I prefer the "u" in honour as it seems to be missing these days.
"The are spending too much and the price of the vehicles sold don't provide a profit, hence they are losing money on each vehicle"
Wrong. If they stuck to simply developing the Model S and X and making incremental improvements, they'd do just fine.
But they're essentially trying to replicate the entire ICE infrastructure for their pure EVs and do it quickly while driving down the cost of the most expensive component - the battery pack. When the Roadster was launched, it was $400-500 per kWh. It's now 1/2 that for the biggest players and may be cut in 1/2 again in
3 yrs.
The Gigafactory is a bold expensive play but with so many automakers jumping into the EV space, it'll probably pay off quickly as Tesla will have control over the most crucial piece in the supply chain.
"and at their burn rate the pot will be empty by next summer."
Wrong again. Part of their problem was being very late on delivering the Model X for which they already have over $1 billion in orders with deposits.
If they get the deliveries flowing, they'll have a big chunk of that to add to cash on hand. Also, they'll be able to cut back somewhat on the Supercharger station build out as they already have installed so many. They should be able more than halve the install rate until after the Model 3 is in full production.
Some of the money they're "burning" goes towards the PowerWall / PowerPack products which should start shipping in Q1 2016 and ramp up as Phase 1 of the Gigafactory comes online. If they're able to deliver on the Model 3 reveal in March, they'll get a bit more cash on hand from reservations (but probably not more than $50 million which isn't much compared to Model S / X sales).

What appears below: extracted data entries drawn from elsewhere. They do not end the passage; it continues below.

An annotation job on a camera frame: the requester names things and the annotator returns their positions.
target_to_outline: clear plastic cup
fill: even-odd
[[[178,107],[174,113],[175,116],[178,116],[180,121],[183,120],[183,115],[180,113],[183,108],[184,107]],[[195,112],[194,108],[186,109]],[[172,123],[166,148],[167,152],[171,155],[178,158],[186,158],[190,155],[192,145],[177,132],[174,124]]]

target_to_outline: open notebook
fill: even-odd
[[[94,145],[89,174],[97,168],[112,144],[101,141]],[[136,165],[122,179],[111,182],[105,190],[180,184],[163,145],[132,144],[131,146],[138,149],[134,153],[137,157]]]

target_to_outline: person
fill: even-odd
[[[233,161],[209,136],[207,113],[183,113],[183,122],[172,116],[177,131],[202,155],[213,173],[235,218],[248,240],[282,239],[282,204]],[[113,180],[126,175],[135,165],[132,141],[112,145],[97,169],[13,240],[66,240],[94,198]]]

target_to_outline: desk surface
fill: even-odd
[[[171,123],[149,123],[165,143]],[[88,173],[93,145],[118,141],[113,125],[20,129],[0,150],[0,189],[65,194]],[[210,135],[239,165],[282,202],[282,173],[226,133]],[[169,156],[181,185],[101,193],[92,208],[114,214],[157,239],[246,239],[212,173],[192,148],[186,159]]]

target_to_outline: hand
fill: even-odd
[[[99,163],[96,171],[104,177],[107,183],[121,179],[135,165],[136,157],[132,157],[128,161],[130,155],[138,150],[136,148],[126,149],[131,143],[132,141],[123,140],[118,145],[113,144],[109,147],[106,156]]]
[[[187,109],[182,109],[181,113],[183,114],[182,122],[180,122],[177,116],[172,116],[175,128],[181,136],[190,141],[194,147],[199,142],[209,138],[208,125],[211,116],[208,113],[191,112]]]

But it is quite a race to Summer 2016 and the Q1 earnings call promises to be very tense.
Pain is merely failure leaving the body
I hope that Tesla is working on a truck but I can't see a battery-only one being successful in the USA until the per-kWh cost drops even more - and gas goes up.
If Via Motors is struggling to sell their hybrid trucks, I don't think Tesla is ready to enter that space just yet.
Pain is merely failure leaving the body
I want to know more about this, and why anyone would want it. If a cop pulls me over for speeding, with it show a my guilty expression mood, or turn red if I'm having a bit of road rage?
From the article:
The car’s cabin also features its share of tech, including an eye-tracking system, a curved OLED dashboard display that adjusts according to the driver’s seat position, and the ability to detect the driver’s mood using a camera mounted in the rear-view mirror. (The Mission E can reflect the mood by displaying an emoticon in the dashboard.)
Just another day in Paradise
"Why make the announcement now, FUD, fear uncertainty doubt, basically to steal sales from Telsa by getting people to hold off."
People who can afford Teslas don't wait five years to buy vehicles.
Just another day in Paradise
I just hope Porsche decides to use Tesla's charger instead of rolling their own.